From data residency to digital sovereignty: Architectural patterns for cloud native platforms

Posted on June 16, 2026 by Hrittik Roy, CNCF Ambassador

CNCF projects highlighted in this post

Over the past two years, digital sovereignty has evolved from a policy discussion into a practical platform engineering concern. The EU Data Act has been fully applicable since January 11, 2025. NIS-2 and DORA already shape day-to-day platform decisions across regulated sectors, and the UK Data Use and Access Act 2025 is rolling out through 2026 with portability rules that bite.

As a result, platform teams are increasingly being asked to demonstrate not only where workloads run, but also how infrastructure is operated, secured, and governed.

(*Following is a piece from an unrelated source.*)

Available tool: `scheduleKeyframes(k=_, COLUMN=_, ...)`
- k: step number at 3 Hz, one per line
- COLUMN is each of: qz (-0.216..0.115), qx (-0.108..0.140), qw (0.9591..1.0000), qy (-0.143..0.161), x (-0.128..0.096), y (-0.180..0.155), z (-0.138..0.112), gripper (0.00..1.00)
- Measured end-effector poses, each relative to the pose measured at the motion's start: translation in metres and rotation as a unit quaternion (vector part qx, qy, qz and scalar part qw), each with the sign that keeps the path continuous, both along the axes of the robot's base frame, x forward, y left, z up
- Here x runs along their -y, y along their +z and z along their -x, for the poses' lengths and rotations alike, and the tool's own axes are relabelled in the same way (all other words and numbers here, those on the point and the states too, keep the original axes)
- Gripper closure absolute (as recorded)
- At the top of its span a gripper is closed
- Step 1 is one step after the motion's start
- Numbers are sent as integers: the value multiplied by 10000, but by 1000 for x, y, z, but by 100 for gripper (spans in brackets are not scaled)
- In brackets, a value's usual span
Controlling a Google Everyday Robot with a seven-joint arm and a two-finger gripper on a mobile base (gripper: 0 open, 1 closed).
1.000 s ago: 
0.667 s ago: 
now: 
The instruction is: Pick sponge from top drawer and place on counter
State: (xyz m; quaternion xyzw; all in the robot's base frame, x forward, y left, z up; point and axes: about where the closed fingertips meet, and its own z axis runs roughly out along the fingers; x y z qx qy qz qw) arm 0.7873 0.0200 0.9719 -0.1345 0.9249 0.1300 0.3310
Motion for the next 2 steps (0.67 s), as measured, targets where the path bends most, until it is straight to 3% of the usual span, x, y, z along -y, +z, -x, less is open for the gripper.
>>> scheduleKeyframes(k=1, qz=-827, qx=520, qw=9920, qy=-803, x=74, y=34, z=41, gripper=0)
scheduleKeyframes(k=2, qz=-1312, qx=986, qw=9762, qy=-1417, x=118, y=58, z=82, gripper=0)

Questions about control planes, encryption keys, administrative access, auditability, and workload portability now appear alongside traditional data residency requirements.

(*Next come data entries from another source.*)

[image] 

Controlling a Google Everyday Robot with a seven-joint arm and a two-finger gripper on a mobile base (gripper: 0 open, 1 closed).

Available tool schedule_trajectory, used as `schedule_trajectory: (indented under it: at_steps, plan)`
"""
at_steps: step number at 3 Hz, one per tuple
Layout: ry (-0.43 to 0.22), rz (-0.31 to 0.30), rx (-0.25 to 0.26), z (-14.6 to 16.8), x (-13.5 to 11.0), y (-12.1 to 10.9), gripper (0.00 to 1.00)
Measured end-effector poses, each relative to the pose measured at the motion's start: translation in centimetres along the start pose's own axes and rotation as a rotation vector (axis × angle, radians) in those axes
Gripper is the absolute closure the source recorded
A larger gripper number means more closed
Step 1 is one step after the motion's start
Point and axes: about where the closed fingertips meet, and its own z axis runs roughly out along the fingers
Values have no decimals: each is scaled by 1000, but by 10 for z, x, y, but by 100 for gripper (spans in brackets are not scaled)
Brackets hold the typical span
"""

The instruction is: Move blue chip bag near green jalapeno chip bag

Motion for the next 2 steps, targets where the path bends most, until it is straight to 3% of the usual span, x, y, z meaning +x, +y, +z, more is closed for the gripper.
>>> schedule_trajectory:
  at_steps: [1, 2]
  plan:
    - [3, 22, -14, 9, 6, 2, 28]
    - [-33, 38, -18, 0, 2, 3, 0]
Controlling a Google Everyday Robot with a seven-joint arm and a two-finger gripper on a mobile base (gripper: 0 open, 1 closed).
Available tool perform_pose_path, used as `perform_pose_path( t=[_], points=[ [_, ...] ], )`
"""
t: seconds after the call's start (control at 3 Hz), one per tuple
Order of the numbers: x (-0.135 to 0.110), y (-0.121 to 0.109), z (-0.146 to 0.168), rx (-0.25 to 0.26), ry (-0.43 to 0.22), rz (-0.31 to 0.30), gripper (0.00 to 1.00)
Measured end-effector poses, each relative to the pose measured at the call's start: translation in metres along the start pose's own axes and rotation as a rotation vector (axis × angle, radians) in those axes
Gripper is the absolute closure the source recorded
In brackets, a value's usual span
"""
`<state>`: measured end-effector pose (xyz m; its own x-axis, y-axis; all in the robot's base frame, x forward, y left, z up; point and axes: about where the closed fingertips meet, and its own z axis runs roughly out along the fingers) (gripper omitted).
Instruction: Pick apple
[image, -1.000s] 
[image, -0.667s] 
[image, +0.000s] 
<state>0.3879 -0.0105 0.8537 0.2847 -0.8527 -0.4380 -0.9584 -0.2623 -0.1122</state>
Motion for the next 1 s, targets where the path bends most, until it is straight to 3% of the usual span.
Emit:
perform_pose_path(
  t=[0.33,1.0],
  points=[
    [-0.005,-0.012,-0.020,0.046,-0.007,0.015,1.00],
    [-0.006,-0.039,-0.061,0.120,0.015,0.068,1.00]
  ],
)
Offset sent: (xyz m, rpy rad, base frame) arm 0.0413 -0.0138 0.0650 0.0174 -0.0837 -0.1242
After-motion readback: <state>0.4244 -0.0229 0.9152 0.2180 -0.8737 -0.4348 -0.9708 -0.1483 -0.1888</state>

For organizations building cloud native platforms, this raises an important architectural challenge. While regional infrastructure remains an important consideration, many sovereignty requirements ultimately depend on how control, access, and operational responsibility are distributed throughout the platform stack.

This article explores how Kubernetes-based platforms can address those requirements, and why control-plane design is becoming an increasingly important part of the sovereignty conversation.

What “sovereign” actually requires from a platform

When you decompose what regulators, auditors, and procurement teams keep asking for, four properties show up repeatedly:

Jurisdictional containment. Every component that can read tenant data, including the control plane, runs under a legal jurisdiction the organization can name and defend.
Operational autonomy. The team that runs the workload can rebuild, migrate, and audit it without depending on a single vendor’s hosted services.
Cryptographic and access control. Keys, etcd contents, and admin credentials are not accessible to an entity outside the chosen jurisdiction.
Portability. If the underlying hardware, provider, or country has to change, the workload moves without rewrite.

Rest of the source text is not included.